## Work to be completed:
The full listing should be set down again without a single alteration.
Information shown START
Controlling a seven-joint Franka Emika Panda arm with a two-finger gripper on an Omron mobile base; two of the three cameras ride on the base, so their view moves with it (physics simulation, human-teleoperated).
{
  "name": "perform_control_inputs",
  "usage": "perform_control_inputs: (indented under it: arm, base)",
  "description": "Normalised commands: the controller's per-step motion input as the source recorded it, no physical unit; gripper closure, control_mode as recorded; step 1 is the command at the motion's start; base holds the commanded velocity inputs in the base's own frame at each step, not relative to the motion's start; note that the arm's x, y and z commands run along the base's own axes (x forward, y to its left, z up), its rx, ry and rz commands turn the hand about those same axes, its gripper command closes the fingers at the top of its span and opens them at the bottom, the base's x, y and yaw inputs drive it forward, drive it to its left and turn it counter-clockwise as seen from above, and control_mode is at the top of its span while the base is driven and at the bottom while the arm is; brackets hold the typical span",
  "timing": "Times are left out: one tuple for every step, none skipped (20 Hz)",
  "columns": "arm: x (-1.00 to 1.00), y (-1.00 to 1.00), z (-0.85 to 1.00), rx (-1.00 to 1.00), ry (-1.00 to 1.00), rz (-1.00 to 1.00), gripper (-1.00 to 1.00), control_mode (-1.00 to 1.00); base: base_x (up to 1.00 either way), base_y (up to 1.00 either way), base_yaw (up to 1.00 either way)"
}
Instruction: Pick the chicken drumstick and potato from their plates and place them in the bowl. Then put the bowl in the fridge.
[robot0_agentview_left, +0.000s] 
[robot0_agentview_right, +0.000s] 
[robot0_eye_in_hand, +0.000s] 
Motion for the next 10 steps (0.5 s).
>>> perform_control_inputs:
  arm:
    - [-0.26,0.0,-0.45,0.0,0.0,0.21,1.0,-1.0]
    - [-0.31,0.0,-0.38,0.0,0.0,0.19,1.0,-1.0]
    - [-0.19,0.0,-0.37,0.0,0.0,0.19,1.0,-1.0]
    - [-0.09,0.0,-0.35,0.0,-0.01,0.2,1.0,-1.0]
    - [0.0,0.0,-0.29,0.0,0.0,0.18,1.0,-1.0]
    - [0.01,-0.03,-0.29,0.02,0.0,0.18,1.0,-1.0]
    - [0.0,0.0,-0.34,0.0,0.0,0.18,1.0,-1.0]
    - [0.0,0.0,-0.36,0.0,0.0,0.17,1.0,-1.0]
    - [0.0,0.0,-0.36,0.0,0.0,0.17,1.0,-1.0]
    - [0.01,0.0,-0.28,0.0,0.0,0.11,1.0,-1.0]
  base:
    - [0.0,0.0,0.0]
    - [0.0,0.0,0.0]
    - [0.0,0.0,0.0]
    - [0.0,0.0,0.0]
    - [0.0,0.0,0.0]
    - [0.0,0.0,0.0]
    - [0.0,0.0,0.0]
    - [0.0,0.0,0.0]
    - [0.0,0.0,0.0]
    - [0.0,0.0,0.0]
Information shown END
## Finished exercise:
Controlling a seven-joint Franka Emika Panda arm with a two-finger gripper on an Omron mobile base; two of the three cameras ride on the base, so their view moves with it (physics simulation, human-teleoperated).
{
  "name": "perform_control_inputs",
  "usage": "perform_control_inputs: (indented under it: arm, base)",
  "description": "Normalised commands: the controller's per-step motion input as the source recorded it, no physical unit; gripper closure, control_mode as recorded; step 1 is the command at the motion's start; base holds the commanded velocity inputs in the base's own frame at each step, not relative to the motion's start; note that the arm's x, y and z commands run along the base's own axes (x forward, y to its left, z up), its rx, ry and rz commands turn the hand about those same axes, its gripper command closes the fingers at the top of its span and opens them at the bottom, the base's x, y and yaw inputs drive it forward, drive it to its left and turn it counter-clockwise as seen from above, and control_mode is at the top of its span while the base is driven and at the bottom while the arm is; brackets hold the typical span",
  "timing": "Times are left out: one tuple for every step, none skipped (20 Hz)",
  "columns": "arm: x (-1.00 to 1.00), y (-1.00 to 1.00), z (-0.85 to 1.00), rx (-1.00 to 1.00), ry (-1.00 to 1.00), rz (-1.00 to 1.00), gripper (-1.00 to 1.00), control_mode (-1.00 to 1.00); base: base_x (up to 1.00 either way), base_y (up to 1.00 either way), base_yaw (up to 1.00 either way)"
}
Instruction: Pick the chicken drumstick and potato from their plates and place them in the bowl. Then put the bowl in the fridge.
[robot0_agentview_left, +0.000s] 
[robot0_agentview_right, +0.000s] 
[robot0_eye_in_hand, +0.000s] 
Motion for the next 10 steps (0.5 s).
>>> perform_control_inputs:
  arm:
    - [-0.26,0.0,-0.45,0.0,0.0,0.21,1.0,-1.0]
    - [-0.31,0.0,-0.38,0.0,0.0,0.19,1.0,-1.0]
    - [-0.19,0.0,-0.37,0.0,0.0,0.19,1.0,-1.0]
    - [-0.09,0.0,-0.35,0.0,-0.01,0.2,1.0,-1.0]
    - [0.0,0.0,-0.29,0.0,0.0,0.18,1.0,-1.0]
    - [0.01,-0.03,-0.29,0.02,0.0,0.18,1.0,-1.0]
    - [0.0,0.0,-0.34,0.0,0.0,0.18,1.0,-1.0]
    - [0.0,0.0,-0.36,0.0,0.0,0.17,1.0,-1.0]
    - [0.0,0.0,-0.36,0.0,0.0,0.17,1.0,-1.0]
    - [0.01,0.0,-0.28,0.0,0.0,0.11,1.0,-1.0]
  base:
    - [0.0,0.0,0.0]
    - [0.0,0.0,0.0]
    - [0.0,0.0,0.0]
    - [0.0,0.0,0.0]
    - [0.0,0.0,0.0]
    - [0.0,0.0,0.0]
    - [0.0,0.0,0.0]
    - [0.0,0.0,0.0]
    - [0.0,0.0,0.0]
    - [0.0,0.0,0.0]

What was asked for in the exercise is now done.